* _DATA LISTING_
·····

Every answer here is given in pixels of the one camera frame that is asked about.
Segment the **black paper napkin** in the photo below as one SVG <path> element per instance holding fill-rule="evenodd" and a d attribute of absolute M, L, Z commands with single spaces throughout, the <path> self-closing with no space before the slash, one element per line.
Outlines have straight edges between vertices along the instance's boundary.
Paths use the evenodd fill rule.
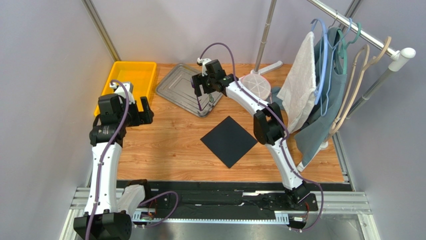
<path fill-rule="evenodd" d="M 226 117 L 200 140 L 229 169 L 258 143 L 231 116 Z"/>

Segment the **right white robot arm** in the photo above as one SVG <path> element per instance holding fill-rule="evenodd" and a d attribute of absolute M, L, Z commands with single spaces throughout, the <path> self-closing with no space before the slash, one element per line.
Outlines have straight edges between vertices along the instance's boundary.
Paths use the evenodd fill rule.
<path fill-rule="evenodd" d="M 280 107 L 252 93 L 234 74 L 227 74 L 217 59 L 198 58 L 197 65 L 202 71 L 191 77 L 195 95 L 221 93 L 252 115 L 254 136 L 268 149 L 279 170 L 288 205 L 292 208 L 304 205 L 310 191 L 288 150 L 286 138 L 290 134 L 283 123 Z"/>

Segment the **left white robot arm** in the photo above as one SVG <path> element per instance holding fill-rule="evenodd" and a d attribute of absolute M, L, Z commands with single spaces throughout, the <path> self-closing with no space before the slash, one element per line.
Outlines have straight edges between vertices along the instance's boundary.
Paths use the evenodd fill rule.
<path fill-rule="evenodd" d="M 145 179 L 130 181 L 117 198 L 118 163 L 127 127 L 151 124 L 154 112 L 147 97 L 136 101 L 124 94 L 106 94 L 98 98 L 99 112 L 89 133 L 92 146 L 92 176 L 83 216 L 75 217 L 73 229 L 85 240 L 128 240 L 132 216 L 138 205 L 151 195 Z"/>

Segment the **purple iridescent fork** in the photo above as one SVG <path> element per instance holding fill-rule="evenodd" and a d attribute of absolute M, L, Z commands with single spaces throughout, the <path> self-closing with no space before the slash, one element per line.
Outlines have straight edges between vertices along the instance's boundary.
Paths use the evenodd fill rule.
<path fill-rule="evenodd" d="M 197 105 L 198 105 L 198 109 L 199 109 L 199 111 L 202 111 L 202 110 L 203 110 L 203 108 L 202 108 L 202 106 L 201 106 L 201 101 L 200 101 L 200 99 L 199 99 L 199 97 L 198 97 L 198 96 L 196 96 L 196 100 L 197 100 Z"/>

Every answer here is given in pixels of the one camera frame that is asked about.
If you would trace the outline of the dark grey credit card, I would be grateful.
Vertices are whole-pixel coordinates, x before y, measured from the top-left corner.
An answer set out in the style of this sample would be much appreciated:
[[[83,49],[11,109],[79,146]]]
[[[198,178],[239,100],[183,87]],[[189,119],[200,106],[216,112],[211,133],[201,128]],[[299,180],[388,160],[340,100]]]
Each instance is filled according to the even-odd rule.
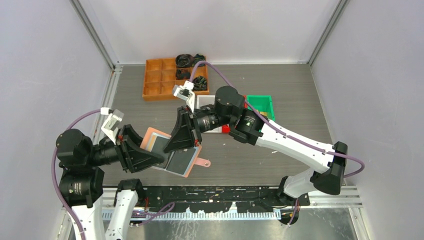
[[[151,151],[158,154],[165,153],[164,149],[167,146],[168,141],[169,139],[164,136],[156,136]]]

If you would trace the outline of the tan leather card holder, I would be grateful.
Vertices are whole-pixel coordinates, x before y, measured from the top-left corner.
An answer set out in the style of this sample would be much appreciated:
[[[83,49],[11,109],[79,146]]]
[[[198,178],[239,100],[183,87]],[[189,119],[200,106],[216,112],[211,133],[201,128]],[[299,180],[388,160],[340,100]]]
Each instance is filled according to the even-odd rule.
[[[140,147],[149,152],[160,154],[164,158],[162,163],[153,165],[152,169],[187,178],[193,166],[198,165],[205,168],[211,166],[211,162],[208,159],[199,157],[202,146],[165,153],[163,148],[170,137],[169,134],[153,127],[147,129]]]

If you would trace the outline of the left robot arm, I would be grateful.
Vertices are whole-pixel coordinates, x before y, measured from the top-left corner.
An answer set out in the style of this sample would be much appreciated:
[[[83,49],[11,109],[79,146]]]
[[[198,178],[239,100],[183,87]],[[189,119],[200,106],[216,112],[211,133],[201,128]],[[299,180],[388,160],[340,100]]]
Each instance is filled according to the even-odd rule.
[[[78,129],[67,129],[56,140],[53,159],[59,160],[63,173],[55,187],[60,200],[73,219],[77,240],[123,240],[134,207],[141,206],[146,193],[139,179],[121,180],[114,200],[110,228],[102,219],[103,165],[119,162],[125,172],[136,173],[164,162],[158,153],[141,148],[143,138],[130,124],[113,132],[114,140],[104,137],[94,145]]]

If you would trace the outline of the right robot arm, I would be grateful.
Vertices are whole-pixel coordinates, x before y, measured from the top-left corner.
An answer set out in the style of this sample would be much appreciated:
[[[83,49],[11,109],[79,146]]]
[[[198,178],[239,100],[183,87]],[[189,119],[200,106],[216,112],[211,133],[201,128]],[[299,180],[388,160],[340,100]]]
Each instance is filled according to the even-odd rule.
[[[177,120],[163,151],[174,152],[198,147],[201,134],[218,127],[229,126],[234,140],[269,148],[290,156],[309,169],[282,178],[277,198],[283,205],[291,205],[303,194],[320,191],[339,195],[343,183],[346,159],[342,156],[347,145],[342,142],[326,144],[288,131],[252,107],[246,108],[245,97],[232,86],[220,87],[214,103],[194,109],[194,92],[188,85],[175,85],[172,93],[185,100],[186,106],[177,109]]]

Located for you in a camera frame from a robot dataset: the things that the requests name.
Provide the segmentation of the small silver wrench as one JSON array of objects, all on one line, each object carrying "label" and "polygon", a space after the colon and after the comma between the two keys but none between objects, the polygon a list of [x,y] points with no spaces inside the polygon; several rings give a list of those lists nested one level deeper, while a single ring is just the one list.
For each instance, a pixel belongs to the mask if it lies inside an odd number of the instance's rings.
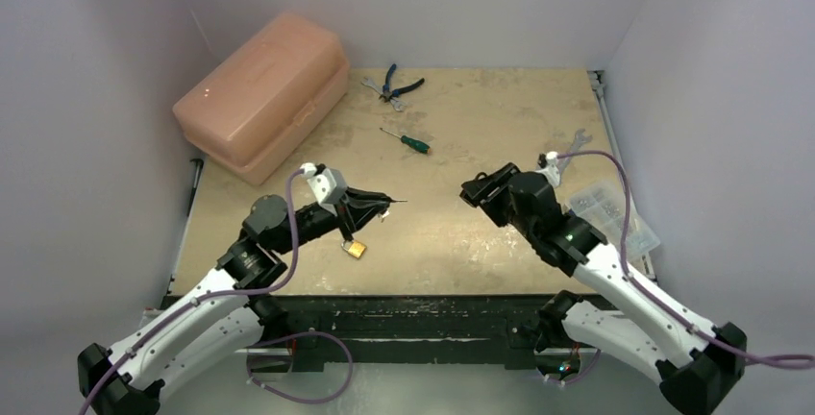
[{"label": "small silver wrench", "polygon": [[[378,85],[373,79],[369,77],[364,77],[360,83],[364,86],[367,86],[373,89],[378,95],[384,95],[384,91],[381,85]],[[385,100],[386,103],[390,104],[391,107],[397,112],[403,112],[405,109],[406,103],[402,102],[398,98],[390,98]]]}]

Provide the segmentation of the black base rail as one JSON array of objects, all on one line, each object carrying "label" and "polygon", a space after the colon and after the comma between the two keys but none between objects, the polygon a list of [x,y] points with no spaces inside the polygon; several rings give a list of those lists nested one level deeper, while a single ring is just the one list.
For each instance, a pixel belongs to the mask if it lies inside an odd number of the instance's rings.
[{"label": "black base rail", "polygon": [[582,302],[609,310],[595,294],[290,295],[253,300],[249,324],[263,340],[294,335],[293,369],[327,363],[501,365],[529,370],[546,350],[573,341],[556,325]]}]

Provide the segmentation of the brass padlock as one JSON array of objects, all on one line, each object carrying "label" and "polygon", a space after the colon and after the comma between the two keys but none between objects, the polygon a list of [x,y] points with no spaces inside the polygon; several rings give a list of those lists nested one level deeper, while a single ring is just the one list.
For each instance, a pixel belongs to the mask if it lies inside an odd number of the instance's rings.
[{"label": "brass padlock", "polygon": [[345,240],[341,243],[341,248],[355,259],[360,259],[367,250],[367,246],[358,240]]}]

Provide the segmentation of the large silver wrench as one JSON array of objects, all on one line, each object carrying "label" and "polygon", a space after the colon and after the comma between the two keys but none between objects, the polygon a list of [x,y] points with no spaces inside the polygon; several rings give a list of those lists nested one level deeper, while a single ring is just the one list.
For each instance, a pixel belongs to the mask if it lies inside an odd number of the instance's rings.
[{"label": "large silver wrench", "polygon": [[591,134],[586,134],[585,129],[578,129],[575,131],[575,135],[573,141],[566,152],[566,157],[559,157],[558,158],[558,171],[560,174],[563,174],[568,165],[570,164],[572,158],[571,154],[574,154],[580,150],[581,147],[585,146],[586,144],[590,143],[593,139]]}]

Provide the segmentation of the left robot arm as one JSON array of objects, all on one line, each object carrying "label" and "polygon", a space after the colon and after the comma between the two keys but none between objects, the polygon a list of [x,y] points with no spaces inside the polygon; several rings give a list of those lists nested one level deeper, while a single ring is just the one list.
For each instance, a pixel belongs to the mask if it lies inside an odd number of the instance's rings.
[{"label": "left robot arm", "polygon": [[258,198],[239,237],[175,304],[132,335],[78,356],[80,413],[156,414],[171,395],[233,352],[286,334],[273,292],[293,275],[280,259],[329,232],[346,242],[394,199],[374,191],[319,184],[317,200],[295,209],[284,197]]}]

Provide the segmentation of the green handled screwdriver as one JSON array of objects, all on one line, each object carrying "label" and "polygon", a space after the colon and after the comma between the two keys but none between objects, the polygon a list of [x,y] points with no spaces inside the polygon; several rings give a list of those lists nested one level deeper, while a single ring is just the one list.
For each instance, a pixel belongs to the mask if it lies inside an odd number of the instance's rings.
[{"label": "green handled screwdriver", "polygon": [[424,141],[404,134],[396,134],[385,128],[381,128],[381,131],[398,138],[402,144],[406,145],[410,150],[414,152],[417,152],[422,155],[429,155],[431,153],[432,150],[431,146]]}]

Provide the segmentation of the clear plastic screw box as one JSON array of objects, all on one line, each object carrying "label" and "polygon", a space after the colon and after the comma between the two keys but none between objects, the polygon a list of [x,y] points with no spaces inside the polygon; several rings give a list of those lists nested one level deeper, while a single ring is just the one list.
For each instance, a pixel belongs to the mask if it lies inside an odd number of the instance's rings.
[{"label": "clear plastic screw box", "polygon": [[[574,193],[568,200],[568,206],[620,248],[625,195],[619,183],[610,180],[594,182]],[[660,243],[658,236],[632,207],[626,236],[627,260],[634,261],[648,255]]]}]

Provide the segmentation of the pink plastic toolbox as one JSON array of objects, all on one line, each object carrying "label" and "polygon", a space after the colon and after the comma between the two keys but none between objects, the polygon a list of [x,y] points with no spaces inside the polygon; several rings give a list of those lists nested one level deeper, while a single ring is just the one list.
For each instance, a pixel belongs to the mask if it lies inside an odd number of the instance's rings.
[{"label": "pink plastic toolbox", "polygon": [[246,183],[278,169],[345,95],[338,34],[284,12],[173,107],[185,138]]}]

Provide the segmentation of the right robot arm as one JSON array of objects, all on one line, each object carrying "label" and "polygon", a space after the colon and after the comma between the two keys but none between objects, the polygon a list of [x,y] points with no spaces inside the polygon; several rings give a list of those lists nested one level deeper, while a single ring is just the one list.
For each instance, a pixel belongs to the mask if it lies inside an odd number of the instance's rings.
[{"label": "right robot arm", "polygon": [[632,268],[598,229],[562,209],[544,175],[508,163],[463,183],[459,196],[613,305],[600,310],[559,292],[538,312],[537,350],[567,340],[595,347],[654,381],[681,414],[712,413],[743,377],[746,334],[732,323],[715,325]]}]

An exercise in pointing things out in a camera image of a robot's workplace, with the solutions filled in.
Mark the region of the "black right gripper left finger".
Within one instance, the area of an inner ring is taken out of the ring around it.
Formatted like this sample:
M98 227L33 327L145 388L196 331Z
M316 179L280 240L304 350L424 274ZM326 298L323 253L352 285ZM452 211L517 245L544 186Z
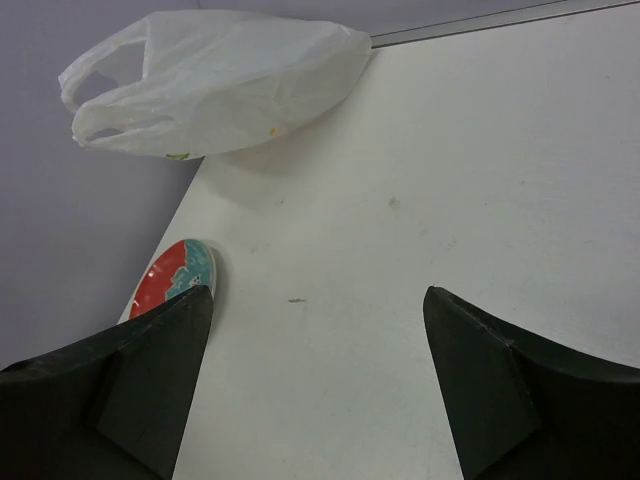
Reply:
M4 479L172 477L212 322L196 286L1 372Z

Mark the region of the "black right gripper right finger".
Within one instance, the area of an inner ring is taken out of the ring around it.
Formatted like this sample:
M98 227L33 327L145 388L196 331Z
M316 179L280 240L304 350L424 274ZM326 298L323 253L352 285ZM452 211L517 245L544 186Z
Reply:
M636 479L639 371L430 287L426 337L466 479Z

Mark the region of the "white printed plastic bag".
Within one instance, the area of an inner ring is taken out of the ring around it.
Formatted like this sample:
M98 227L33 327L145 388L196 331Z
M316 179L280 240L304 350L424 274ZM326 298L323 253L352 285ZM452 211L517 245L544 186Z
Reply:
M369 61L368 34L231 10L154 12L58 78L87 148L184 161L293 132L343 101Z

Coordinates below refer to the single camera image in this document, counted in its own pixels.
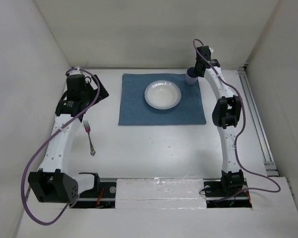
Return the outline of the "lavender plastic cup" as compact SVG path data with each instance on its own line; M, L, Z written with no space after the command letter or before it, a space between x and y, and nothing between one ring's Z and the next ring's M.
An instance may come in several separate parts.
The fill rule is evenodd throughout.
M198 80L198 76L188 76L187 75L187 71L186 71L186 78L185 78L185 82L187 85L194 85Z

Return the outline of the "white blue-rimmed plate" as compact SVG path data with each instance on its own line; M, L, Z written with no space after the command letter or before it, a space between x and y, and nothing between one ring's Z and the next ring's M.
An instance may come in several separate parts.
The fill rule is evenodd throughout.
M177 106L181 100L181 91L176 84L167 80L158 80L147 86L145 101L157 110L168 110Z

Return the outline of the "blue cloth napkin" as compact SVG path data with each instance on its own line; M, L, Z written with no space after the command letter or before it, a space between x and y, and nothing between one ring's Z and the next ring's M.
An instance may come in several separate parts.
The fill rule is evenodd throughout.
M185 74L123 74L119 125L205 125L199 82Z

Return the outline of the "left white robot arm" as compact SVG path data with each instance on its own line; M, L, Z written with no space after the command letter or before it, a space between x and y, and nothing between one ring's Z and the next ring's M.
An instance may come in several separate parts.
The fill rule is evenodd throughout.
M100 193L97 173L68 174L69 156L74 137L87 110L109 96L97 75L82 69L67 72L67 89L55 110L53 138L45 158L36 172L30 172L28 183L41 203L73 204L84 192L89 196Z

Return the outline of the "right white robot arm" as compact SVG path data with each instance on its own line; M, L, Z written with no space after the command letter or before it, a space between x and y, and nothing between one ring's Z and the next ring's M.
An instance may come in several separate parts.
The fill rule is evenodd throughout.
M222 75L219 62L211 59L208 46L195 47L196 63L187 70L189 79L202 77L207 80L217 99L212 113L213 124L217 127L222 146L223 164L220 190L232 195L243 187L244 176L236 159L236 127L242 110L241 96L236 88L229 85Z

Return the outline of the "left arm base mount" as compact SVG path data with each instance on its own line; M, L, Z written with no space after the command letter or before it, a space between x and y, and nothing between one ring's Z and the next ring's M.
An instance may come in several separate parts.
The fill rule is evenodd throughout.
M117 191L116 178L101 178L97 190L91 189L80 194L74 209L113 209Z

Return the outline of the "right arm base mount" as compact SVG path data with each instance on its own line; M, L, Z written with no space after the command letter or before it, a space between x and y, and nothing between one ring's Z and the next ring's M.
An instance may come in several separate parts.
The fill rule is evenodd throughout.
M243 172L222 172L220 179L203 180L199 194L206 199L207 208L252 208Z

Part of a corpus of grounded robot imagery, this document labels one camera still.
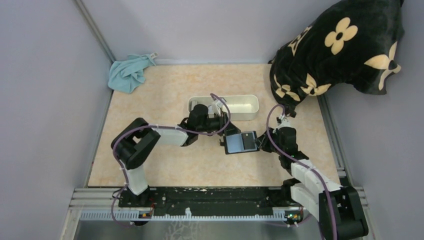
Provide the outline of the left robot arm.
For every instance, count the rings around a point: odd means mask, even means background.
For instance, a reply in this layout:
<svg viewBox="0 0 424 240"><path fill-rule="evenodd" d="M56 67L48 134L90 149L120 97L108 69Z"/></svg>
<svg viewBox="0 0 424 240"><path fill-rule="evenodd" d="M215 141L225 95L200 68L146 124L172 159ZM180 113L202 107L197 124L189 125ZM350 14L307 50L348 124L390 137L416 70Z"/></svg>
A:
<svg viewBox="0 0 424 240"><path fill-rule="evenodd" d="M135 196L141 195L149 187L144 163L155 146L169 145L187 147L204 136L231 136L241 133L231 122L231 114L218 109L212 117L210 108L196 104L176 126L160 126L136 118L111 143L112 154L122 168L124 186Z"/></svg>

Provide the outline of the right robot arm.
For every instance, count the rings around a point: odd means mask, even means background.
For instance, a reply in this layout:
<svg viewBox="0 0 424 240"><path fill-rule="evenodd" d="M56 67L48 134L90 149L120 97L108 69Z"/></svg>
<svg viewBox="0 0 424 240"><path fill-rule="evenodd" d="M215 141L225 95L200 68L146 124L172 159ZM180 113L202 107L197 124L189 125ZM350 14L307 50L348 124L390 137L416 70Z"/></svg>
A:
<svg viewBox="0 0 424 240"><path fill-rule="evenodd" d="M278 154L281 167L292 176L283 182L284 194L317 220L324 239L353 240L369 234L358 191L322 174L299 150L293 127L269 127L255 139L255 145L264 152Z"/></svg>

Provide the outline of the dark credit card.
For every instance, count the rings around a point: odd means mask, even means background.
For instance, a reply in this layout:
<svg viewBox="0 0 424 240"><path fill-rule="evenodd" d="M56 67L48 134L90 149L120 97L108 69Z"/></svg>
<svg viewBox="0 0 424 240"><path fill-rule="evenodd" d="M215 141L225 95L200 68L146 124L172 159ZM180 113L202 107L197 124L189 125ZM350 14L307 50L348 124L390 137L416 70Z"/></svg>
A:
<svg viewBox="0 0 424 240"><path fill-rule="evenodd" d="M255 137L254 131L241 133L241 139L242 139L243 149L245 151L253 151L257 148L255 143L256 137Z"/></svg>

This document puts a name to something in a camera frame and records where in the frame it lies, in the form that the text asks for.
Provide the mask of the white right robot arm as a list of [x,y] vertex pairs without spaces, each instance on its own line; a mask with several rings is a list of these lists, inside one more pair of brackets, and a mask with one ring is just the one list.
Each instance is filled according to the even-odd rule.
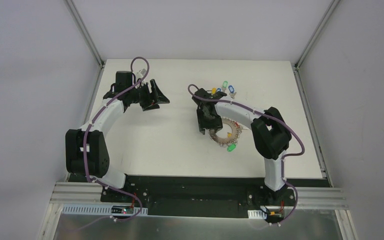
[[282,201],[288,188],[284,181],[282,157],[289,148],[292,134],[283,125],[279,110],[270,107],[258,113],[242,103],[233,103],[224,92],[210,94],[203,88],[193,93],[192,100],[197,105],[198,129],[202,134],[208,131],[215,136],[223,128],[222,118],[251,130],[255,148],[264,159],[264,200],[270,205]]

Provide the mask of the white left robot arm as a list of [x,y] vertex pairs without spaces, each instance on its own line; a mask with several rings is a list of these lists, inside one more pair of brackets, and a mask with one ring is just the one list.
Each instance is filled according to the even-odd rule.
[[156,81],[143,82],[144,76],[145,72],[117,71],[115,82],[103,96],[95,115],[65,134],[67,171],[113,187],[114,197],[123,203],[132,198],[133,189],[125,184],[127,175],[110,166],[105,137],[130,105],[139,104],[143,111],[150,111],[170,103]]

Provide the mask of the silver metal ring disc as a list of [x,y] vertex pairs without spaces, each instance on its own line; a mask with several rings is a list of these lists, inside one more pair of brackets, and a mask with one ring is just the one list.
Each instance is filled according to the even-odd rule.
[[222,118],[222,128],[220,130],[210,129],[208,131],[210,138],[220,147],[236,147],[243,131],[243,127],[236,121],[229,118]]

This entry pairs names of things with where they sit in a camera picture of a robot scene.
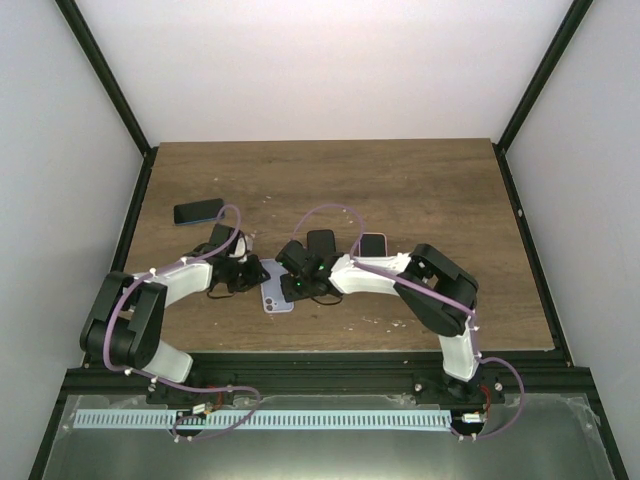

·····

* _TASK REQUIREMENTS_
In the material above, how many lines include the string "frame"? Please reply with the number only.

* _RESULT FOR THIS EXERCISE_
4